Assignment: Copy out each line in the material below that has the word "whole".

Data:
********************
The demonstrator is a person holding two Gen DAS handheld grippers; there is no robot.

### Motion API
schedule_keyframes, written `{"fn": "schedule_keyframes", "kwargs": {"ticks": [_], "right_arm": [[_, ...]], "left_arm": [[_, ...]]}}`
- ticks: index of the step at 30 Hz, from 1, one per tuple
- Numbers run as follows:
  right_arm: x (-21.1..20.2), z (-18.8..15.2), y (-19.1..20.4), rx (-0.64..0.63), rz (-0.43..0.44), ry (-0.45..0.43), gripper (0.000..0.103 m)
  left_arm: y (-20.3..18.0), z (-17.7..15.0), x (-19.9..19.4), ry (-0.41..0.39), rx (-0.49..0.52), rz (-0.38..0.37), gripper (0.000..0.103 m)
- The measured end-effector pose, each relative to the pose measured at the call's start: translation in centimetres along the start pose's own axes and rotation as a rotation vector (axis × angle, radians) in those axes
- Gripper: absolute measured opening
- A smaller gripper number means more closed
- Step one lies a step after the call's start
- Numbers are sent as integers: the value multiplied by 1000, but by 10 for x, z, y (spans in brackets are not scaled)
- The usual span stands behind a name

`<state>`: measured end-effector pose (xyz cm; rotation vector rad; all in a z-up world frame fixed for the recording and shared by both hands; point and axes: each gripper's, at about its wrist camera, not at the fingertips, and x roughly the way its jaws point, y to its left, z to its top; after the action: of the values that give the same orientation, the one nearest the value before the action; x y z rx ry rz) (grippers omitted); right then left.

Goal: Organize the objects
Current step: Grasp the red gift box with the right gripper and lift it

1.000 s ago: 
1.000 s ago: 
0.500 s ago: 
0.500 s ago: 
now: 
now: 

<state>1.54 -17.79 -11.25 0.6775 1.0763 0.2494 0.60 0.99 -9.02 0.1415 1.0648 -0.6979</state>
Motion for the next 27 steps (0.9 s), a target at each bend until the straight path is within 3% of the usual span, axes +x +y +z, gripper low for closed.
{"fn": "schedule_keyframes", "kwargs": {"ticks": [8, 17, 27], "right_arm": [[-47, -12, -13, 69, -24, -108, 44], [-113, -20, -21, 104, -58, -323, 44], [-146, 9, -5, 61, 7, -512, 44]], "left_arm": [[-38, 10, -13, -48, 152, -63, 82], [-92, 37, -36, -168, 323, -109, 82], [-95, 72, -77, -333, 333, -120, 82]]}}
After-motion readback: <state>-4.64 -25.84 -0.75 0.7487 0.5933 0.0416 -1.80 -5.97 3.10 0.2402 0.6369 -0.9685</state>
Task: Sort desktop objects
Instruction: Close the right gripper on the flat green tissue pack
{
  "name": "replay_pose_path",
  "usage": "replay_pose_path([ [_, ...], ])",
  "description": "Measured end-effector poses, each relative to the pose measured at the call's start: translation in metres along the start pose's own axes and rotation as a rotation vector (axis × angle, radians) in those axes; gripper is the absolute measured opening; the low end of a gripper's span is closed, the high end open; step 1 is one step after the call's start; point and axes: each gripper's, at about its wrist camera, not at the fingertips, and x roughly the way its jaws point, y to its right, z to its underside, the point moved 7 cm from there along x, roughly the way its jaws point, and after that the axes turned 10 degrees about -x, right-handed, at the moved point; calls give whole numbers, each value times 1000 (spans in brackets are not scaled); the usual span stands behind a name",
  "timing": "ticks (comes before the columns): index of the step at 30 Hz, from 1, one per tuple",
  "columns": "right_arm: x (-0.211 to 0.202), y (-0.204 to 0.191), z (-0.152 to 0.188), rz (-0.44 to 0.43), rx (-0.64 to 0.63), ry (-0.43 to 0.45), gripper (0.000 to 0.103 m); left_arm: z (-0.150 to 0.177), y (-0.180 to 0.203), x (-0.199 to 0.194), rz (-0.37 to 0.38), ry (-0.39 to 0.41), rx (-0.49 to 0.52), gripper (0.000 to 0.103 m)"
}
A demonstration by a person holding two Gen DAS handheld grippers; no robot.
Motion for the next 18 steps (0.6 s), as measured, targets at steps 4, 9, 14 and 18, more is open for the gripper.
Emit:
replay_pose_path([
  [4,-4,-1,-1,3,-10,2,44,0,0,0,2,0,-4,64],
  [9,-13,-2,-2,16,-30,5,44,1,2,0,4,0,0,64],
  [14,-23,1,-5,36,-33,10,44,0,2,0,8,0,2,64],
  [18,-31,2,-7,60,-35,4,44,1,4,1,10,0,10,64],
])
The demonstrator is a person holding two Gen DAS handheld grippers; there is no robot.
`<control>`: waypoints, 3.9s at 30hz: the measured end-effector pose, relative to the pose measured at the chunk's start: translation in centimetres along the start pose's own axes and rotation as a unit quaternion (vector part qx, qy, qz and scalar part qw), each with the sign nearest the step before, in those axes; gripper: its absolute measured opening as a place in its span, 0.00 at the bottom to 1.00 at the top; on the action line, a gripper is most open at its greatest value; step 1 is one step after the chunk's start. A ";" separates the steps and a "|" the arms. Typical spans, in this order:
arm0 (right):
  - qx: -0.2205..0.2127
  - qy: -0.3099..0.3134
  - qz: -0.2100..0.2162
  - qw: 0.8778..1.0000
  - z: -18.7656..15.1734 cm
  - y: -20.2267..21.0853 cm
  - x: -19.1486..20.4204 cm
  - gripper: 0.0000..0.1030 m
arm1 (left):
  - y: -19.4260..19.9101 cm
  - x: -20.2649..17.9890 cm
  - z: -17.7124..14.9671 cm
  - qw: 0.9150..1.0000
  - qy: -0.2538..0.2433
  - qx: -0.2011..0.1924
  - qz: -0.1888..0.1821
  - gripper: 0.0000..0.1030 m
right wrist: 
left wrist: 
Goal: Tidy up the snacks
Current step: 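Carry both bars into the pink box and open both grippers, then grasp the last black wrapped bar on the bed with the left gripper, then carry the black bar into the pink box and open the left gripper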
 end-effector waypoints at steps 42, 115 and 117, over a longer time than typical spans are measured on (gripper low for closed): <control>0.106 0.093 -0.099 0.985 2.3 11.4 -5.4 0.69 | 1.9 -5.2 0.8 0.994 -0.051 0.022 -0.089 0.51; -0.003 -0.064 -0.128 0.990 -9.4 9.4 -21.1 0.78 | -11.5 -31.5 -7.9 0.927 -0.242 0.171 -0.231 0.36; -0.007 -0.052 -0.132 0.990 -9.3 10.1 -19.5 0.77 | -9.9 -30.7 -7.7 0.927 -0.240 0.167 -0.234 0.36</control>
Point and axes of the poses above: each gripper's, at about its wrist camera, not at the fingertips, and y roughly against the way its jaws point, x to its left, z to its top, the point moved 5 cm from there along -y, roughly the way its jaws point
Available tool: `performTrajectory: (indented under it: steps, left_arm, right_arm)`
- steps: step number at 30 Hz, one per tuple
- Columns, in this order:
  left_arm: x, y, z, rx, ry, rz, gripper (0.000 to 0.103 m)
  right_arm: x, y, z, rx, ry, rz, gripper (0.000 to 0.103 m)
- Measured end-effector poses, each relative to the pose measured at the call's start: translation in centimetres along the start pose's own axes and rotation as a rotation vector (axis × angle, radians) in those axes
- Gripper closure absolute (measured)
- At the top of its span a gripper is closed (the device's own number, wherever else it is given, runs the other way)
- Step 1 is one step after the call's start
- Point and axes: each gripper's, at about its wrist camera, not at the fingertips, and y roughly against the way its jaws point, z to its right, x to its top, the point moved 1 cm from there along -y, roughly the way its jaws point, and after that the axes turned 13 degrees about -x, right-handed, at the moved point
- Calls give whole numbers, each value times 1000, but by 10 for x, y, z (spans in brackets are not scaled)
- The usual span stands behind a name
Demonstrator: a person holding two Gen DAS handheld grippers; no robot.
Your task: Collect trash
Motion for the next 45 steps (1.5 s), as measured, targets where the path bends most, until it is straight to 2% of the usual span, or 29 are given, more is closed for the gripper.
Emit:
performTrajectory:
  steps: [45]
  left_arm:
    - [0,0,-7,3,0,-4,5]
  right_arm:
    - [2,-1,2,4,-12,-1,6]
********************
Exercise result:
  "description": "Measured end-effector poses, each relative to the pose measured at the call's start: translation in metres along the start pose's own axes and rotation as a rotation vector (axis × angle, radians) in those axes; gripper is the absolute measured opening; the low end of a gripper's span is closed, the high end open; step 1 is one step after the call's start; point and axes: each gripper's, at about its wrist camera, not at the fingertips, and x roughly the way its jaws point, y to its right, z to its underside, the point moved 7 cm from there along x, roughly the way its jaws point, and after that the axes turned 10 degrees about -x, right-handed, at the moved point; calls give whole numbers, each value times 1000 (spans in brackets are not scaled); the usual span stands behind a name",
- Calls give whole numbers, each value times 1000, but by 10 for x, y, z (spans in brackets are not scaled)

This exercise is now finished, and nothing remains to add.